Several companies have posed questions to us over the last couple of months regarding the nature and timing of such disclosures.  In addition to providing a sample of satisfactory disclosure, the guidance states that the communication is required "by the first of the month following the end of the latest completed calendar year (i.e., by February 1 the average dividend rate for the most recent 10 completed calendar years would be provided in the disclosure required by Section 3209(b)(2)(C))."  Adding the required disclosure to these annual statements for indexed products (remember this applies to both life and annuity products) could take significant programming for some companies, so prompt attention to this guidance is strongly recommended.   

Companies can be sure that the Department will be asking to see these disclosures during post-approval reviews, market conduct exams or upon receipt of a consumer complaint.  

Key Person and Group Life in NY

We are starting to get a significant number of questions regarding  the product design implications of the recent changes to the NY Insurance law with respect to group key person life insurance. 

Without going into a lot of detail on what has been a complicated problem for life insurers in this market,  the new law - which was effective immediately - now permits group corporate-owned life insurance, where the insurable interest is established based on "lawful and substantial economic interest."    COLI can now be written on a group basis in both the "true COLI" market where insurable interest is established by statute to permit funding of nondiscriminatory employee benefit plans as defined by ERISA, and in the "key person" market where the insureds are often highly compensated employees. 
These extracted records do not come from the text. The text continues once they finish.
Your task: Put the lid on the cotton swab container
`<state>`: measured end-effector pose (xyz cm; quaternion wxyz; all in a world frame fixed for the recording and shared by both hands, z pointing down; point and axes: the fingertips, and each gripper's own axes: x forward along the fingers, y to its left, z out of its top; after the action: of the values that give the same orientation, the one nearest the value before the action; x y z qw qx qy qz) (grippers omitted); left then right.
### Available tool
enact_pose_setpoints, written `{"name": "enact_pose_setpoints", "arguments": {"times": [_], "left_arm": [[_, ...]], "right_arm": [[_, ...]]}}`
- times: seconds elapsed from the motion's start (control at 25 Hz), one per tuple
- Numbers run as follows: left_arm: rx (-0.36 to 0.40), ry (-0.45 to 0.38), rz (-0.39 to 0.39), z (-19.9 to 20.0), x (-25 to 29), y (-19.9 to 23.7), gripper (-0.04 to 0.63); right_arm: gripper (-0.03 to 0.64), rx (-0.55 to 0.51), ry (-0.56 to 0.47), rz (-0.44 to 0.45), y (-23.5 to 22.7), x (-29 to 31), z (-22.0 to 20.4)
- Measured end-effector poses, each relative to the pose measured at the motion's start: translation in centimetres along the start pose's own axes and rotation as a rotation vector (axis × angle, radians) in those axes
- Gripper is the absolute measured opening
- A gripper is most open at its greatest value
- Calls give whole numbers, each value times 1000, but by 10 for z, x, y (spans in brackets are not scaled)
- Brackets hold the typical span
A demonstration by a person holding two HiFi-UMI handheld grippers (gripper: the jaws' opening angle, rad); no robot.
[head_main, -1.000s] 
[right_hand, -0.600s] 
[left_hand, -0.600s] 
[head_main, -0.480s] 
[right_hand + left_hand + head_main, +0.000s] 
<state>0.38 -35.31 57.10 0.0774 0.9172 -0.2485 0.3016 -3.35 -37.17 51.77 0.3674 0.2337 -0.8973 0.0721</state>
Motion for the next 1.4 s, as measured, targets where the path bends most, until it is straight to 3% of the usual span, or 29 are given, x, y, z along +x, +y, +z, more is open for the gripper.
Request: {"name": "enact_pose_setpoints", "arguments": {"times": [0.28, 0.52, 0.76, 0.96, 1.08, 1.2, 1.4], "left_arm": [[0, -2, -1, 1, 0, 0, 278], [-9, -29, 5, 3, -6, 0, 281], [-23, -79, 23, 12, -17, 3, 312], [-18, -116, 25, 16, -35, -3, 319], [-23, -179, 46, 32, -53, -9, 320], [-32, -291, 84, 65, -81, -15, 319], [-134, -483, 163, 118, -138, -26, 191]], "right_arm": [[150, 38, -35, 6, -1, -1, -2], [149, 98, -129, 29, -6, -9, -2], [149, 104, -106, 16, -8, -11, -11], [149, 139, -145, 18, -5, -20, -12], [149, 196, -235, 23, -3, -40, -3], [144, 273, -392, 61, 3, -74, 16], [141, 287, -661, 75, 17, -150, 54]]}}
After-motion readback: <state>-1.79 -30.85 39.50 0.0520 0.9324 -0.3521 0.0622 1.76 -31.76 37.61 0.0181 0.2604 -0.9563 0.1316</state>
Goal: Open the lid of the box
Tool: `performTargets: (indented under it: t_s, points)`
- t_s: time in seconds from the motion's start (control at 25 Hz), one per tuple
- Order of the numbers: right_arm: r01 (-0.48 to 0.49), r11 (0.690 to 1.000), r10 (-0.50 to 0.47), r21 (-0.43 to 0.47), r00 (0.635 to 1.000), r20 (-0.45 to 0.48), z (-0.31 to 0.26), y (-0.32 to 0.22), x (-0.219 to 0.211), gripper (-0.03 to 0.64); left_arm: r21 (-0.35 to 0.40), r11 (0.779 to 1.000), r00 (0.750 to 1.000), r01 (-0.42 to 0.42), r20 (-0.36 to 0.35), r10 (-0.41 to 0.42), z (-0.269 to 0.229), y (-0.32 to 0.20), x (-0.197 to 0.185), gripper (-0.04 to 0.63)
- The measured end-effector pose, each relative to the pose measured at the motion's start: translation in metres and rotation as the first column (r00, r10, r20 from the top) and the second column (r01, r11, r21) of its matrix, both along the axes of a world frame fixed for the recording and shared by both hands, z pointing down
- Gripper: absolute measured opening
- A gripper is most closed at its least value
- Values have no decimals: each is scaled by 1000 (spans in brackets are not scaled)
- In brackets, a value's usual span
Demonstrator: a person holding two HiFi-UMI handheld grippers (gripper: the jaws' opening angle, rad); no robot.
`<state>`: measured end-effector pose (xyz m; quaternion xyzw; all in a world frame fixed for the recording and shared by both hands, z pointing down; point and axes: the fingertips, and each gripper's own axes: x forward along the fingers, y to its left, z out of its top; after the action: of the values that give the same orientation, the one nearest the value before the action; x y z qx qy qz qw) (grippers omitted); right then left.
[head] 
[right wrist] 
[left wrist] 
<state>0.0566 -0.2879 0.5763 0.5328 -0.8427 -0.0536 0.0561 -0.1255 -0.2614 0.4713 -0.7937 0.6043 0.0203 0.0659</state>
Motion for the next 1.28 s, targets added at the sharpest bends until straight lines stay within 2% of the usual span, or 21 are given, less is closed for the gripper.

The new law requires that the employer notify the proposed insured in writing of the intent to insure, and that the policy holder will be a beneficiary on the death of the insured.  The insured must consent in writing to the coverage. 

The ability to write these policies on a group basis affords much more flexibility in product design.  No where is that more significant than in policies offering private placement investment options.   When writing on a group basis is feasible, this legislative change offers new possibilities for policies with more restricted liquidity than is permitted on individual variable life products. 

IA issues Bulletin on New Viatical Law effective 7/1/08

Today a new law goes into effect regarding viatical and life settlements in Iowa, and the Iowa Insurance Division has issued a bulletin providing a high level discussion of some of the major changes to IA law, with guidance on how the law will be implemented. 

Among other provisions, the new law bans newly defined stranger-initiated life insurance, or coverage initiated for the benefit of a third-party investor who has no insurable interest in the insured.  The law has fraud provisions and gives authority for the Division to conduct on-site examinations of viatical settlement brokers and providers. 

Annual reports from viatical providers are required by the law, the first being due March 1, 2009. 

The Division indicates that while they are reviewing their existing rules, those rules remain in effect unless in direct conflict with the new law.